The party continued into the wee hours of the morning, until at length, Steve drank champagne from Wendy's slipper. Everyone fell about the place. The caterers had erected a vodka fountain with the Palmos, and Elton John slipped and fell in. But he resurfaced, unharmed, bobbing to the surface like a cork, and everyone laughed with merriment. Although there was a fire code admonition against smoking in the venue, guests, now in their cups, cast caution to the wind and were soon lighting up, both tobacco and pot. Some musicians even dared to free-base cocaine. Why not? They were all indestructible, weren't they? Thinking ahead, Steve and the wedding planners had opted to exclude the press from the festivities before things got really out of hand. Which by now they had. But that had been hours ago. Guests had also voluntarily given up their cell phones.
Thoughtfully fingering the huge, garish, hedge ball setting of the ring that Steve had solemnly slipped on her finger during the ceremony that afternoon, Wendy gazed with utter contempt at the effete, spoiled, disgusting creatures who had gathered to celebrate her wedding to Steve. More like, they were there to get wasted -- again. A liveried man lurking in the wings caught her eye and, almost imperceptibly, she nodded. The man approached the vodka fountain and without further ado, ignited a book of matches and tossed it into the well of the fountain. With a deafening WHOOMPF, the fountain burst into flame. In a heartbeat, the curtains caught fire, then the walls, the carpet, and the very clothes the guests were standing around in. People shrieked, tried to flee, but succeeded only in spreading the blaze. Suddenly, Steve ran up.
"Wendy," he said frenziedly, grabbing for her arm. "Let's get out of here!" She stared dispassionately into his eyes. Her own eyes seemed dead. She observed the banana-sized joint he clutched in his fingers. Without a thought, she took up a glass of Palmos from a nearby table and tossed the 96% alcoholic drink over his torso, drenching him from the waist up.
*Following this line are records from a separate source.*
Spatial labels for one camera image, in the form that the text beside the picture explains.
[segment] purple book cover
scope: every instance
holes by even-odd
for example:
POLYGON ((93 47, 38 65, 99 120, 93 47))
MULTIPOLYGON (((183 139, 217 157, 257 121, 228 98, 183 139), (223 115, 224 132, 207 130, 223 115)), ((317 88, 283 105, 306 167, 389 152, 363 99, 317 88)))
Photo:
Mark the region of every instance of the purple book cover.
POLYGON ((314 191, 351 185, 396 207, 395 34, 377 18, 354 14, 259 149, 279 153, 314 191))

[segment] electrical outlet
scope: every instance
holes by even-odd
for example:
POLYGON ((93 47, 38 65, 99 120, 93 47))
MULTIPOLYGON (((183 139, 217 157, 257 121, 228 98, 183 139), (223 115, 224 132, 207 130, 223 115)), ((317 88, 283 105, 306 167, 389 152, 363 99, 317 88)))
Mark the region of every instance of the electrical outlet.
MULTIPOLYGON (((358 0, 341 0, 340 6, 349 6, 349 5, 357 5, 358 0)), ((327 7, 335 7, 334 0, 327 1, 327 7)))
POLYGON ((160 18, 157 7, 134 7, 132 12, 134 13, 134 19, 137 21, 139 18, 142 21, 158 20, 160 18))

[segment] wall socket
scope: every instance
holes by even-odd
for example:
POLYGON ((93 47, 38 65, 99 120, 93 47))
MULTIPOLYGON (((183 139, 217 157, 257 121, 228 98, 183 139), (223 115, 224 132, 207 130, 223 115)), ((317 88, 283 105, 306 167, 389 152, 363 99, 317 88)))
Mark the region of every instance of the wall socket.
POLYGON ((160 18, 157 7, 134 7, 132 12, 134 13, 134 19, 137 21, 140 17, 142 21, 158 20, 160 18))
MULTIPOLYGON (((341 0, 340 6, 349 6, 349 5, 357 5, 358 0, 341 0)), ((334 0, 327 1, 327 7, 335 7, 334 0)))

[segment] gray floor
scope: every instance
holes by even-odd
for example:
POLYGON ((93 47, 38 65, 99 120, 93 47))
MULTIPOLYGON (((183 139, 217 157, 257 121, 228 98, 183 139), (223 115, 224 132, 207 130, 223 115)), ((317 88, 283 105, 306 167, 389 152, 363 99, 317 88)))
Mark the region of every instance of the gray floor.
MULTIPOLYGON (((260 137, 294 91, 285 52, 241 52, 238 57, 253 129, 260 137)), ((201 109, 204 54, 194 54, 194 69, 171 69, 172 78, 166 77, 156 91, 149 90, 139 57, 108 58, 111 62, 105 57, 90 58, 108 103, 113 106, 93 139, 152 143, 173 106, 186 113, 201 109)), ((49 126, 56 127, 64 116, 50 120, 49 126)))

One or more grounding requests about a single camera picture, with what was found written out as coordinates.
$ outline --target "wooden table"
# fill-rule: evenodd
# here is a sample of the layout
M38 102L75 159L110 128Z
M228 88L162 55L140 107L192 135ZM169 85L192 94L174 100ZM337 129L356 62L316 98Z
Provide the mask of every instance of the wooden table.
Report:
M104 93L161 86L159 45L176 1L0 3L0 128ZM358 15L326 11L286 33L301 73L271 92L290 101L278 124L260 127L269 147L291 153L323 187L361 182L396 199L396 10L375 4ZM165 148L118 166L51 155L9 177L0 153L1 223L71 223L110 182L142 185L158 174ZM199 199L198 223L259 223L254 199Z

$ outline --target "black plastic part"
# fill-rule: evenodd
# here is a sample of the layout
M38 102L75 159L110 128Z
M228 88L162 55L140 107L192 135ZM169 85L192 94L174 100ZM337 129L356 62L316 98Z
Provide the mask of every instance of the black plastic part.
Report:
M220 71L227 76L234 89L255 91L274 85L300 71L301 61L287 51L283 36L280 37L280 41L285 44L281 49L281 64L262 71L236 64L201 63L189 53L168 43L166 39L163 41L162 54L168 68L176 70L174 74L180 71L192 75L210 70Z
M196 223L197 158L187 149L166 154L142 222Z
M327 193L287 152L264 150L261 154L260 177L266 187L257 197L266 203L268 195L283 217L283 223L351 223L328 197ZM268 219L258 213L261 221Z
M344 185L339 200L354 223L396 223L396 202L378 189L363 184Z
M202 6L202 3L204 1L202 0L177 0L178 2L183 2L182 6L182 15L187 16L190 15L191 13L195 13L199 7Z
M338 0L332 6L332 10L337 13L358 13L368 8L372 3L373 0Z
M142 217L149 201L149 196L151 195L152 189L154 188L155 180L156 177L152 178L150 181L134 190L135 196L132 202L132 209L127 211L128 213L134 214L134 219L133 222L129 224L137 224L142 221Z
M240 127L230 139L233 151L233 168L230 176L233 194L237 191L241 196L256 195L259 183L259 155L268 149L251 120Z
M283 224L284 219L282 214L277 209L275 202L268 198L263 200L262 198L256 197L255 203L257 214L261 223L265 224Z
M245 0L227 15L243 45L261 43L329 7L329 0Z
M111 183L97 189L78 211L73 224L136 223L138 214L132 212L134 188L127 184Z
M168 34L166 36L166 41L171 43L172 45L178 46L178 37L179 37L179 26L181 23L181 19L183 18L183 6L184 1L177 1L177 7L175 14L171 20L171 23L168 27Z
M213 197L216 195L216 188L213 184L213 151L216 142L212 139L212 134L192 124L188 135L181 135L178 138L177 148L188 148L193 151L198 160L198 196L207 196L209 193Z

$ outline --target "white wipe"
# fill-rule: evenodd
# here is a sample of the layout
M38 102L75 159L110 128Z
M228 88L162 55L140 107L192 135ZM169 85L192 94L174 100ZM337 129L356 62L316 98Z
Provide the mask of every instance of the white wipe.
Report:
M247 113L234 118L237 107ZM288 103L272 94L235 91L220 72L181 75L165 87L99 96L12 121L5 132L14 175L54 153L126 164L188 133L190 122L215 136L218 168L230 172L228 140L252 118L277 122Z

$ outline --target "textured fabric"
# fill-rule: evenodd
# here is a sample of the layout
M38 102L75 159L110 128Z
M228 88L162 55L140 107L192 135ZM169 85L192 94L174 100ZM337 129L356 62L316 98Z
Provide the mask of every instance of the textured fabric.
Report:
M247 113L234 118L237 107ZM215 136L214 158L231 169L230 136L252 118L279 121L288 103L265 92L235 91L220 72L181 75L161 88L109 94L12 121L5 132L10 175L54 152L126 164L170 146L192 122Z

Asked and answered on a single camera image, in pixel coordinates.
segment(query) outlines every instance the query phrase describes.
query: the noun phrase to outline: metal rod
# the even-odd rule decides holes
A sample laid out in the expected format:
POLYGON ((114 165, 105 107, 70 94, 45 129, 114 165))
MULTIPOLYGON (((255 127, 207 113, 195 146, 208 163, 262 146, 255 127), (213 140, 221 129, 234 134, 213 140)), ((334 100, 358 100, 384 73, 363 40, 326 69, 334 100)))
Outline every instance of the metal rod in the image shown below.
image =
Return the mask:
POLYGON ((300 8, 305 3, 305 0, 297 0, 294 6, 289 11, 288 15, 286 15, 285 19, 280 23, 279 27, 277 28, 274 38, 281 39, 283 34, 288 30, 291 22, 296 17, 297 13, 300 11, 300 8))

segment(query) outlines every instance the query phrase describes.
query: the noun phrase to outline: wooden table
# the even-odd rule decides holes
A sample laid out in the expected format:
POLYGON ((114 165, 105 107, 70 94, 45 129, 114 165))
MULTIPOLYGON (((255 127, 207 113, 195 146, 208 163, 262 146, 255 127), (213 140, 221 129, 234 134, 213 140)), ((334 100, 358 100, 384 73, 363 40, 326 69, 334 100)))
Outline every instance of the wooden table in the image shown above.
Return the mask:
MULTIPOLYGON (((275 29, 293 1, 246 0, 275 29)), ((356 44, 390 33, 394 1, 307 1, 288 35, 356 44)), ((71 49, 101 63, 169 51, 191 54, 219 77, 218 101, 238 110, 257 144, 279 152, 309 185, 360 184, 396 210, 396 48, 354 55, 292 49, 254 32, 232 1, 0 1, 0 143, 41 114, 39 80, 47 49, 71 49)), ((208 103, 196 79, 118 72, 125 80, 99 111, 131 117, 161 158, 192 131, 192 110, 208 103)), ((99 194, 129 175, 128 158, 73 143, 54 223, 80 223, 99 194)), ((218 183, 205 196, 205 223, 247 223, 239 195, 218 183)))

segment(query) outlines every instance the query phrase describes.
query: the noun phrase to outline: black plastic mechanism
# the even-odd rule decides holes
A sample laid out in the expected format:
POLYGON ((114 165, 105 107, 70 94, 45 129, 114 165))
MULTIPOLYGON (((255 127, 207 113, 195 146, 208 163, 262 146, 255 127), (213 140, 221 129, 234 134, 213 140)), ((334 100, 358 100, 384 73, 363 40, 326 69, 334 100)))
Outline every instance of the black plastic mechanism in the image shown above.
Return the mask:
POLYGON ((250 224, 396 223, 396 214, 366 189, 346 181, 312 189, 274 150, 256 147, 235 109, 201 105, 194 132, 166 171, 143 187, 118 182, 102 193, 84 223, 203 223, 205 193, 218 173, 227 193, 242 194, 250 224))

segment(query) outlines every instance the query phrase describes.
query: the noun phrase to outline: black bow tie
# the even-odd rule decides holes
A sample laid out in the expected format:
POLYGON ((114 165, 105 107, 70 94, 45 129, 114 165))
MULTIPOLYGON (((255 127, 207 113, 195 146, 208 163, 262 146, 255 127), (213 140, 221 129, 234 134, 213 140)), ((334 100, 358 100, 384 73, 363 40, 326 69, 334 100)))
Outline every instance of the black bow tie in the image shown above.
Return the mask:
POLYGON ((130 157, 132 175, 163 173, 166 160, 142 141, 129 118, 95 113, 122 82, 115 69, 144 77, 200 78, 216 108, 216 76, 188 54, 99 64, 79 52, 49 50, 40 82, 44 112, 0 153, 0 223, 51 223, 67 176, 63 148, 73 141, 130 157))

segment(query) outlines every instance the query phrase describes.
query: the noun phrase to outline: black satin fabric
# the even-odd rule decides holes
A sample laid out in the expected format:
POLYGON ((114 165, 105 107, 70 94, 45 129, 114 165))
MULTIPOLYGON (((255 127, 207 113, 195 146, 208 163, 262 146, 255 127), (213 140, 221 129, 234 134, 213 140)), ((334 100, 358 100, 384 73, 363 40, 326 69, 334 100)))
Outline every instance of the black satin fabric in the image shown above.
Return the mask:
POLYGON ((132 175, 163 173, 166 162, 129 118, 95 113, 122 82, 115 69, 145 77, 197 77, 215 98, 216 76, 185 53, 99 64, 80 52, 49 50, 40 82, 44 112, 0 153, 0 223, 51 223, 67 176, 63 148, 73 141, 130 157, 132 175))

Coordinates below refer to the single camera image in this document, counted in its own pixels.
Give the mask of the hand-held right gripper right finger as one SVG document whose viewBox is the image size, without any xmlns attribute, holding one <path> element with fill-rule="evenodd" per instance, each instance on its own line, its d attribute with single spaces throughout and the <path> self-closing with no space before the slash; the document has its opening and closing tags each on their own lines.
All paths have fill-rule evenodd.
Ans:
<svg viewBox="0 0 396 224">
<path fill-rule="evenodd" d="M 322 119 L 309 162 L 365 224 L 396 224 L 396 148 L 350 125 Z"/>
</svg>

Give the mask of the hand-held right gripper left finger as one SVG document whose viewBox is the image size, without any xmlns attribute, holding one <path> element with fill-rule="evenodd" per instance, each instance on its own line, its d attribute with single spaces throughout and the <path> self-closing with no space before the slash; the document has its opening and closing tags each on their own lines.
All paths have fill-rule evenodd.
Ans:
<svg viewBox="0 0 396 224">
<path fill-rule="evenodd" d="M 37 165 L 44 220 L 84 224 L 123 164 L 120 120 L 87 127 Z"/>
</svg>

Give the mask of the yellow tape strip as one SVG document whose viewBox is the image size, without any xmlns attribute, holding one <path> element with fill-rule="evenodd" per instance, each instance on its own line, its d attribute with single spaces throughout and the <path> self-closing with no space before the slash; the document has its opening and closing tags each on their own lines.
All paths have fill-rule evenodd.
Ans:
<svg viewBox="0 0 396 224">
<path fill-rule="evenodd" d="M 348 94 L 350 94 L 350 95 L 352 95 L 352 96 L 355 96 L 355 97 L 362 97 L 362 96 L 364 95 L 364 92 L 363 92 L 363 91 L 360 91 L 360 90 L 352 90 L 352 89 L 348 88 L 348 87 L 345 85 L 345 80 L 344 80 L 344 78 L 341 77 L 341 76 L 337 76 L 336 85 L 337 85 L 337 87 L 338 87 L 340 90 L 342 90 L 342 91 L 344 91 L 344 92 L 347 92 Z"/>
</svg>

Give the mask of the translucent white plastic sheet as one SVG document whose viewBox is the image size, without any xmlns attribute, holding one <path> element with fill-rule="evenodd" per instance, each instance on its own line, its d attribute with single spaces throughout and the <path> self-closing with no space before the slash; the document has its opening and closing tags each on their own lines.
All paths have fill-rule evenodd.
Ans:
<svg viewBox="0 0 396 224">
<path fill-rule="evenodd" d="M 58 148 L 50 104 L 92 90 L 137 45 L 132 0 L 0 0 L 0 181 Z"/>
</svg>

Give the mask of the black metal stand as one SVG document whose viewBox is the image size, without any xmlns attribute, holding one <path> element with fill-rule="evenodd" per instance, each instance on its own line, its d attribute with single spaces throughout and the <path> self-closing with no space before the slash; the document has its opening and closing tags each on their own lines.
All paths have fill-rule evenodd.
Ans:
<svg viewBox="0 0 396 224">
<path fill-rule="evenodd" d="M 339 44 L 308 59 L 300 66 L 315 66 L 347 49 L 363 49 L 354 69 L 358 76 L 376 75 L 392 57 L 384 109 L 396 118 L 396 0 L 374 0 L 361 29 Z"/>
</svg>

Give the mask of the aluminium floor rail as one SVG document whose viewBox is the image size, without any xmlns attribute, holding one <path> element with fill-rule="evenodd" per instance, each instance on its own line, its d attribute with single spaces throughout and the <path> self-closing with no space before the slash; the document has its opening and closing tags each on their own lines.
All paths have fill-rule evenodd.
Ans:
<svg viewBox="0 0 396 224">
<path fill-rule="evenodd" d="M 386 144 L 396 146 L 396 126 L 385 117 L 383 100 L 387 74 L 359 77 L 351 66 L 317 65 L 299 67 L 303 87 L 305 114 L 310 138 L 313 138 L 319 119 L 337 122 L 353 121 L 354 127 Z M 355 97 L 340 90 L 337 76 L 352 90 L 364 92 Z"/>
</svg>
Immediately he burst into flame, and blazed like an incandescent torch. His agonized scream was lost in the many hundreds of other such outbursts. Without a word, Wendy vacated the wedding venue through the only door which had somehow remained unlocked. Upon her departure, the door locked into place again with a little click.
Unser Mortuary, now offering services at 24 locations in Los Angeles, San Francisco and San Diego, was unofficially known as the Mortuary to the Stars. It was too garish a moniker for professional usage, Sam Unser, the CEO, thought. Since the infamous wedding venue tragedy, more than four years before, things had gone rather splendidly for Sam, business-wise. He was making money hand over fist. Personally, too, it had gone well for him. His wife of nearly three years, Wendy, was expecting the devoted couple's second child, a son, to accompany the daughter she'd had before. They hadn't decided yet on a name; eventually, they would eschew their first two choices -- Sam Junior and Steve -- and settle on Wendy's personal favourite: Larry.